As protests against pipelines, rigs, seismic surveying and climate change spread across the world with bans, moratoriums and stricter regulations being put in place, oil and gas companies are pulling out of their permits. This week Norwegian company Statoil surrendered its Northland exploration permit, following on the heels of BP in Australia last week and Petrobras and Shell in recent months in New Zealand.

Climate Justice Taranaki spokesperson Emily Bailey said "the oil and gas boom is coming to an end. It is no longer socially acceptable to trash our planet for private profits and destructive lifestyles. Climate change has begun and if we want to avoid the biggest social, environmental and economic catastrophe in human existence then we need to stick to our agreements and massively reduce fossil fuel use for agriculture, transport and electricity."

"Alternative solutions are readily available. It just takes a mental shift and political willpower. Instead our government and councils are failing us by having no useful legislation on climate change (the ETS has increased emmissions rather than reduced them) and councils like the New Plymouth and South Taranaki District Councils are smoothing the path for more exploration even as the industry is slowly dying."
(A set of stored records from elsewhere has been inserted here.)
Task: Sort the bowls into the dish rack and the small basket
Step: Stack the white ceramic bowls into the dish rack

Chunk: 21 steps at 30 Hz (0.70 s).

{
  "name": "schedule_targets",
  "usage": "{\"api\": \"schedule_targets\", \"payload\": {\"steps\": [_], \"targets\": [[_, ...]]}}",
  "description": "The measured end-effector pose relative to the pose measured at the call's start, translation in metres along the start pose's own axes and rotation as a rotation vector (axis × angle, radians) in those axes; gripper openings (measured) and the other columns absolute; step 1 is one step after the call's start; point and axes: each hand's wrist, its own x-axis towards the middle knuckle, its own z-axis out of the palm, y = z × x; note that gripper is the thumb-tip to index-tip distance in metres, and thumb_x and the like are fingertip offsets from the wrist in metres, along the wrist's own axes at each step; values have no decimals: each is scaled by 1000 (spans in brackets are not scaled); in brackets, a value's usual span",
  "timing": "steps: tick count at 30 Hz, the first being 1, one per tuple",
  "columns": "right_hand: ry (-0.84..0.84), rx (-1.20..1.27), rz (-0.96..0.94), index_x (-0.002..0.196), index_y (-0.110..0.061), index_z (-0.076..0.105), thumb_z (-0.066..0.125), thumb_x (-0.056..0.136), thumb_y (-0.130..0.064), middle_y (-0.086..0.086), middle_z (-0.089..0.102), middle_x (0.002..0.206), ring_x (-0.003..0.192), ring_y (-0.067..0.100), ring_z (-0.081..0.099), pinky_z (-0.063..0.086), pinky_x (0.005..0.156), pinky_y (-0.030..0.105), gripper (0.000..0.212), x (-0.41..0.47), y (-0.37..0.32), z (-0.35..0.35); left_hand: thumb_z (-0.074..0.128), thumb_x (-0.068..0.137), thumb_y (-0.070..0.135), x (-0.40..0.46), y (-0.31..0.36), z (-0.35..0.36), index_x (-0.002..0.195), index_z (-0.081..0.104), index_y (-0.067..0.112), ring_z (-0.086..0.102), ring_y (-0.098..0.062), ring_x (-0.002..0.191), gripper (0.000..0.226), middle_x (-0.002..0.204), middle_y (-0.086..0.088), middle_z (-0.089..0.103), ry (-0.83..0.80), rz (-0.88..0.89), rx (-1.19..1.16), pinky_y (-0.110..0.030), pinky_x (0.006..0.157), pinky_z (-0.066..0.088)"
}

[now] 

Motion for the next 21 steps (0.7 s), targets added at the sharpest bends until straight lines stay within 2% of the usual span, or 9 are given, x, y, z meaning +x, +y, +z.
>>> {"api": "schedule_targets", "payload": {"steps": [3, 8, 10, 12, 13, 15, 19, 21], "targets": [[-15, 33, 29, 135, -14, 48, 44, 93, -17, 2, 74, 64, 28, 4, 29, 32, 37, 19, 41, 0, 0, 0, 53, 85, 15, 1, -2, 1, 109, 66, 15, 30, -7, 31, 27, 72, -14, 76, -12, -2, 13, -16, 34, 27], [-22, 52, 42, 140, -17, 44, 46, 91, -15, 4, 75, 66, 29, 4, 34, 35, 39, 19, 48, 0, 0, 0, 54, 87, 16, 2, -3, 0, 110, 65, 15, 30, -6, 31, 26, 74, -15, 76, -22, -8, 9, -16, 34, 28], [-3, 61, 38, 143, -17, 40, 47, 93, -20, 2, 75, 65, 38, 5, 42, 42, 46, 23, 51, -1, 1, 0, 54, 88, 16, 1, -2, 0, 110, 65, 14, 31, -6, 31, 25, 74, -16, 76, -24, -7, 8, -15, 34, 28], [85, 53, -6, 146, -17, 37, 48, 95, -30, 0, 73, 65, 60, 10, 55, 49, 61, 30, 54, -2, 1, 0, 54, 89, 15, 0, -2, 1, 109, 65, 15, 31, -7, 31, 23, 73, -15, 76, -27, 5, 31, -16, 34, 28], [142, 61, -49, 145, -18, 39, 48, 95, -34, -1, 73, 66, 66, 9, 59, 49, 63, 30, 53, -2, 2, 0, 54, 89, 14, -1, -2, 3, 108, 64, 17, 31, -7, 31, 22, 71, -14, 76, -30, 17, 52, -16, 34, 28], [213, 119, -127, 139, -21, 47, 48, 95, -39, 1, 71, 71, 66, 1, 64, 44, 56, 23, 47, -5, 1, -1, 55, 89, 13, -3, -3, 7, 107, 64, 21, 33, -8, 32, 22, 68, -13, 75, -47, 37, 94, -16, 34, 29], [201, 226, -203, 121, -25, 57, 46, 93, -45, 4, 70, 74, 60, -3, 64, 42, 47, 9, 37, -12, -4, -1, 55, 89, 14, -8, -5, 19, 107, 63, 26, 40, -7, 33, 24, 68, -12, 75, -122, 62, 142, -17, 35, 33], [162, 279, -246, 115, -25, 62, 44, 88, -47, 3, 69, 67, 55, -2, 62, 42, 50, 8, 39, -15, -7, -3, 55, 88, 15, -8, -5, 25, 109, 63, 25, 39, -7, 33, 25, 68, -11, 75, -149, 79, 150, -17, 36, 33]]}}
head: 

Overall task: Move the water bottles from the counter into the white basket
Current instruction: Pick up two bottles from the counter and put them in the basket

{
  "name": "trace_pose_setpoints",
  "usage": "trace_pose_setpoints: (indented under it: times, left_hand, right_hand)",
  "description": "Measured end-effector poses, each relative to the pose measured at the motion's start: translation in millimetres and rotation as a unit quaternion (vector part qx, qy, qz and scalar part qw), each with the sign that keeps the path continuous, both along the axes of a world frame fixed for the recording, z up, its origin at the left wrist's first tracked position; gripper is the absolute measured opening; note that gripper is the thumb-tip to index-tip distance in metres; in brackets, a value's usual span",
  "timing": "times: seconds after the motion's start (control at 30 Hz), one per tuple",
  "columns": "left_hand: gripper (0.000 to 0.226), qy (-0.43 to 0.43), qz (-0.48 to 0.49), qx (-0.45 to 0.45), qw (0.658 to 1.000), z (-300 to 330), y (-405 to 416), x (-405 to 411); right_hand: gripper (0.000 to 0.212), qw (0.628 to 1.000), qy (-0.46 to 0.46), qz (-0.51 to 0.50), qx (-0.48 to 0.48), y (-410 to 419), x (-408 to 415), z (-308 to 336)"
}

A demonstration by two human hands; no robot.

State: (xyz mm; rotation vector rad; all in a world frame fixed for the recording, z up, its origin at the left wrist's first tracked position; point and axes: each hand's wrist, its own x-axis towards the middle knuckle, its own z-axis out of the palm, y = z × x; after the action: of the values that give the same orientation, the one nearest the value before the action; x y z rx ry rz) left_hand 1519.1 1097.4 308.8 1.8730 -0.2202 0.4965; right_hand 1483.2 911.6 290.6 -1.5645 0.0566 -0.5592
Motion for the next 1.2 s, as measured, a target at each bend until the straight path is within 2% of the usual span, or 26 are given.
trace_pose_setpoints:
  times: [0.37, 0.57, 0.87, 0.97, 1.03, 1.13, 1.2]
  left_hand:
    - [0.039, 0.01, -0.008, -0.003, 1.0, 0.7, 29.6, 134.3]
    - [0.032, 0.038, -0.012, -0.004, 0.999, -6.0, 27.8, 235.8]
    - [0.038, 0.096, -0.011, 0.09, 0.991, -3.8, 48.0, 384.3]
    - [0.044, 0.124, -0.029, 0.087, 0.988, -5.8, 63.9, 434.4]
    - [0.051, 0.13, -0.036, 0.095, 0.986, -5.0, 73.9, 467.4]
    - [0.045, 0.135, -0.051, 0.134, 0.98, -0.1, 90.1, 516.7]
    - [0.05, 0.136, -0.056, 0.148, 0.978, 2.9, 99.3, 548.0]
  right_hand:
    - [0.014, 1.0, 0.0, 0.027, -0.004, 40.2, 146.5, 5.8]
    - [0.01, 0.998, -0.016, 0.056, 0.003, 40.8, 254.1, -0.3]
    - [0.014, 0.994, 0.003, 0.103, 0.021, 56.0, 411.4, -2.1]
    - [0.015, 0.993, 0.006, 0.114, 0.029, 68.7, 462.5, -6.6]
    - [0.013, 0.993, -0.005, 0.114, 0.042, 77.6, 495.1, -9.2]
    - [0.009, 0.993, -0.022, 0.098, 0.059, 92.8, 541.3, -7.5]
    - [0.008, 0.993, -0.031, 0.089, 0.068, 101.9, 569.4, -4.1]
"Companies like STOS, Todd, Greymouth Petroleum and TAG Oil are still being allowed to frack in Taranaki and reinject the toxic waste into wells that contaminate soils, aquifers and contribute to earthquakes. This has to stop, immediately. Our communities and the planet deserve better from these irresponsible companies and politicians."

Climate Justice Taranaki supported the international 'Global Frackdown' yesterday (October 15th) which demanded all governments enact:

- An immediate ban without any exemptions of all types of fracking with regard to the research, exploration and exploitation of fossil energy sources.

- A halt to the import and export of “fracked” fossil fuels and a cessation of infrastructure expansion to support this trade.

- A ban on the injection of the fracking waste as a disposal method.

- A revision of the existing mining laws. The revision must focus on ensuring the highest environmental standards and the participation rights of the public.

- A commitment to make the investments necessary for a quick and just transition to a 100% renewable energy future

Climate Justice Taranaki will also be hosting a weekend of workshops and protest action next March during the planned Petroleum Summit in New Plymouth just after WOMAD. Groups from across the country including Greenpeace have already committed to being there.